> [Work request]: Will you transcribe all the entries word for word, skipping the pictures they hold?

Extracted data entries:
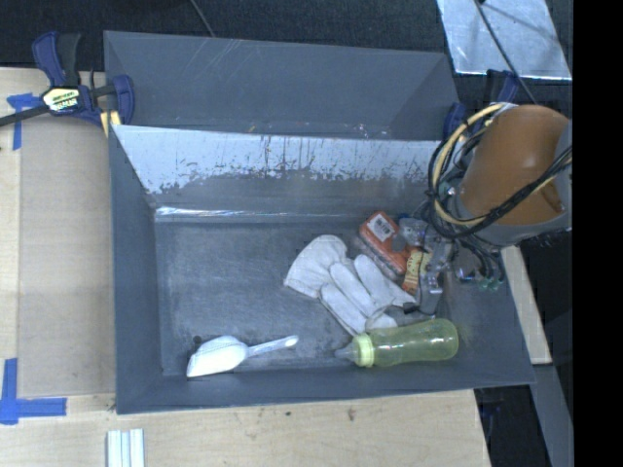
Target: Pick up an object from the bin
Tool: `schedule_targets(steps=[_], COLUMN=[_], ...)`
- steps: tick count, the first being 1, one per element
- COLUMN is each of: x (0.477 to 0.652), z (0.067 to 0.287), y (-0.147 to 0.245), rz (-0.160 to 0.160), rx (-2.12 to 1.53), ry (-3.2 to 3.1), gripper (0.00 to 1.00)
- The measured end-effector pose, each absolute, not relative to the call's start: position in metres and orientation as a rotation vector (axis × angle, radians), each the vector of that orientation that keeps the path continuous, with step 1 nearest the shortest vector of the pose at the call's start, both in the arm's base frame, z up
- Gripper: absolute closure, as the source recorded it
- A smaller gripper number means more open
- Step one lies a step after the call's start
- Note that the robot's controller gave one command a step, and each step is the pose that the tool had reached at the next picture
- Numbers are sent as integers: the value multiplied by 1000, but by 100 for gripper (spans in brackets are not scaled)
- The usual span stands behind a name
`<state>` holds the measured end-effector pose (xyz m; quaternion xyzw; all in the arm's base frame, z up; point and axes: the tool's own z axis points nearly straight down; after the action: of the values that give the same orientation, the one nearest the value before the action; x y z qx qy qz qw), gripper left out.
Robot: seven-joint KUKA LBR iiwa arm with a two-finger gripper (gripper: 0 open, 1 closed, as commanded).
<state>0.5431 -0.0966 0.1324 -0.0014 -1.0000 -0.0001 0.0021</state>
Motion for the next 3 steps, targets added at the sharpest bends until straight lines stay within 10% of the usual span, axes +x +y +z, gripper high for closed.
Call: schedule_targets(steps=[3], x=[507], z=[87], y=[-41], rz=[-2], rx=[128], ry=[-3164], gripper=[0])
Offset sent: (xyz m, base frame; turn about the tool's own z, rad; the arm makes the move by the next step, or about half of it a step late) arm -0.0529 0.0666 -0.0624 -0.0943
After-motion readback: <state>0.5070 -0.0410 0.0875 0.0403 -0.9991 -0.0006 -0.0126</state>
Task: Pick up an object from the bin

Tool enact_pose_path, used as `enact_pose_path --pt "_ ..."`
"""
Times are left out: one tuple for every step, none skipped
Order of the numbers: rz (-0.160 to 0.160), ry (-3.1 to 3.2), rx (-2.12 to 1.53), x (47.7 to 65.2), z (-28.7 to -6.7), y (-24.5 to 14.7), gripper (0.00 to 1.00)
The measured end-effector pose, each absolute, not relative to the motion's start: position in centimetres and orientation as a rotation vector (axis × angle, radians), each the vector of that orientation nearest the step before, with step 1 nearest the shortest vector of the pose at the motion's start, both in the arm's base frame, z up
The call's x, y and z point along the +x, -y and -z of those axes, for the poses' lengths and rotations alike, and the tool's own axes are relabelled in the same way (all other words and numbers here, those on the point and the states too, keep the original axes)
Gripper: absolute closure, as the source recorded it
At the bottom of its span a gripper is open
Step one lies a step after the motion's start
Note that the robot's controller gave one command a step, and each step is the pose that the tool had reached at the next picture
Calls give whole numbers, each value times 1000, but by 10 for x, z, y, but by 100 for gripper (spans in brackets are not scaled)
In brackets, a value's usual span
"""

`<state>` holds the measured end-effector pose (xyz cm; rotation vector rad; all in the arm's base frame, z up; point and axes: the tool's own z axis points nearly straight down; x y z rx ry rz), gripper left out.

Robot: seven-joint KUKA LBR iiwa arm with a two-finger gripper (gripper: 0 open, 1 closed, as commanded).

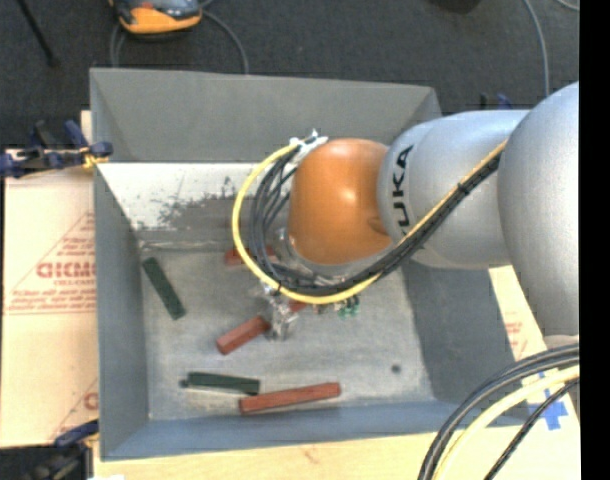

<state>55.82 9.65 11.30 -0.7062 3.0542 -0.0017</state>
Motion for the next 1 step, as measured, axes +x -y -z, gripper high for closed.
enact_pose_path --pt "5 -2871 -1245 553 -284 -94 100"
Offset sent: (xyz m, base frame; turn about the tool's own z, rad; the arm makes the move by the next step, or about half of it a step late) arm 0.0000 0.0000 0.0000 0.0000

> [Written response]:
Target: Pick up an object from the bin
Tool: `schedule_targets(steps=[_], COLUMN=[_], ...)`
- steps: tick count, the first being 1, one per element
- COLUMN is each of: x (0.477 to 0.652), z (0.067 to 0.287), y (-0.147 to 0.245), rz (-0.160 to 0.160), rx (-2.12 to 1.53), ry (-3.2 to 3.1), gripper (0.00 to 1.00)
- The measured end-effector pose, each absolute, not relative to the call's start: position in metres and orientation as a rotation vector (axis × angle, radians), each the vector of that orientation that keeps the path continuous, with step 1 nearest the shortest vector of the pose at the call's start, both in the arm's base frame, z up
- Gripper: absolute closure, as the source recorded it
- A smaller gripper number means more open
- Step one lies a step after the call's start
- Note that the robot's controller gave one command a step, and each step is the pose that the tool had reached at the next picture
- Numbers are sent as integers: the value multiplied by 1000, but by 100 for gripper (spans in brackets are not scaled)
- The usual span stands behind a name
`<state>` holds the measured end-effector pose (xyz m; quaternion xyzw; all in the arm's base frame, z up; point and axes: the tool's own z axis points nearly straight down; after the action: of the values that give the same orientation, the one nearest the value before the action; x y z qx qy qz qw), gripper left out.
Robot: seven-joint KUKA LBR iiwa arm with a two-finger gripper (gripper: 0 open, 1 closed, as commanded).
<state>0.5431 -0.0966 0.1324 -0.0014 -1.0000 -0.0001 0.0021</state>
Motion for the next 3 steps, targets added at the sharpest bends until straight lines stay within 10% of the usual span, axes +x +y +z, gripper high for closed.
Call: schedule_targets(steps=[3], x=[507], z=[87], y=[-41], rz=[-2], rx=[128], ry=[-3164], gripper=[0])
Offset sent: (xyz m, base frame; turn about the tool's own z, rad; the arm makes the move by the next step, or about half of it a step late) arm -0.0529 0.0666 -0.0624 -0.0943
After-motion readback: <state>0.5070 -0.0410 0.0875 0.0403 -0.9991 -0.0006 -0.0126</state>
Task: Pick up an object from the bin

Tool enact_pose_path, used as `enact_pose_path --pt "_ ..."`
"""
Times are left out: one tuple for every step, none skipped
Order of the numbers: rz (-0.160 to 0.160), ry (-3.1 to 3.2), rx (-2.12 to 1.53), x (47.7 to 65.2), z (-28.7 to -6.7), y (-24.5 to 14.7), gripper (0.00 to 1.00)
The measured end-effector pose, each absolute, not relative to the motion's start: position in centimetres and orientation as a rotation vector (axis × angle, radians), each the vector of that orientation nearest the step before, with step 1 nearest the shortest vector of the pose at the motion's start, both in the arm's base frame, z up
The call's x, y and z point along the +x, -y and -z of those axes, for the poses' lengths and rotations alike, and the tool's own axes are relabelled in the same way (all other words and numbers here, those on the point and the states too, keep the original axes)
Gripper: absolute closure, as the source recorded it
At the bottom of its span a gripper is open
Step one lies a step after the motion's start
Note that the robot's controller gave one command a step, and each step is the pose that the tool had reached at the next picture
Calls give whole numbers, each value times 1000, but by 10 for x, z, y, but by 100 for gripper (spans in brackets are not scaled)
In brackets, a value's usual span
"""

`<state>` holds the measured end-effector pose (xyz cm; rotation vector rad; all in the arm's base frame, z up; point and axes: the tool's own z axis points nearly straight down; x y z rx ry rz), gripper left out.

Robot: seven-joint KUKA LBR iiwa arm with a two-finger gripper (gripper: 0 open, 1 closed, as commanded).


<state>55.82 9.65 11.30 -0.7062 3.0542 -0.0017</state>
Motion for the next 1 step, as measured, axes +x -y -z, gripper high for closed.
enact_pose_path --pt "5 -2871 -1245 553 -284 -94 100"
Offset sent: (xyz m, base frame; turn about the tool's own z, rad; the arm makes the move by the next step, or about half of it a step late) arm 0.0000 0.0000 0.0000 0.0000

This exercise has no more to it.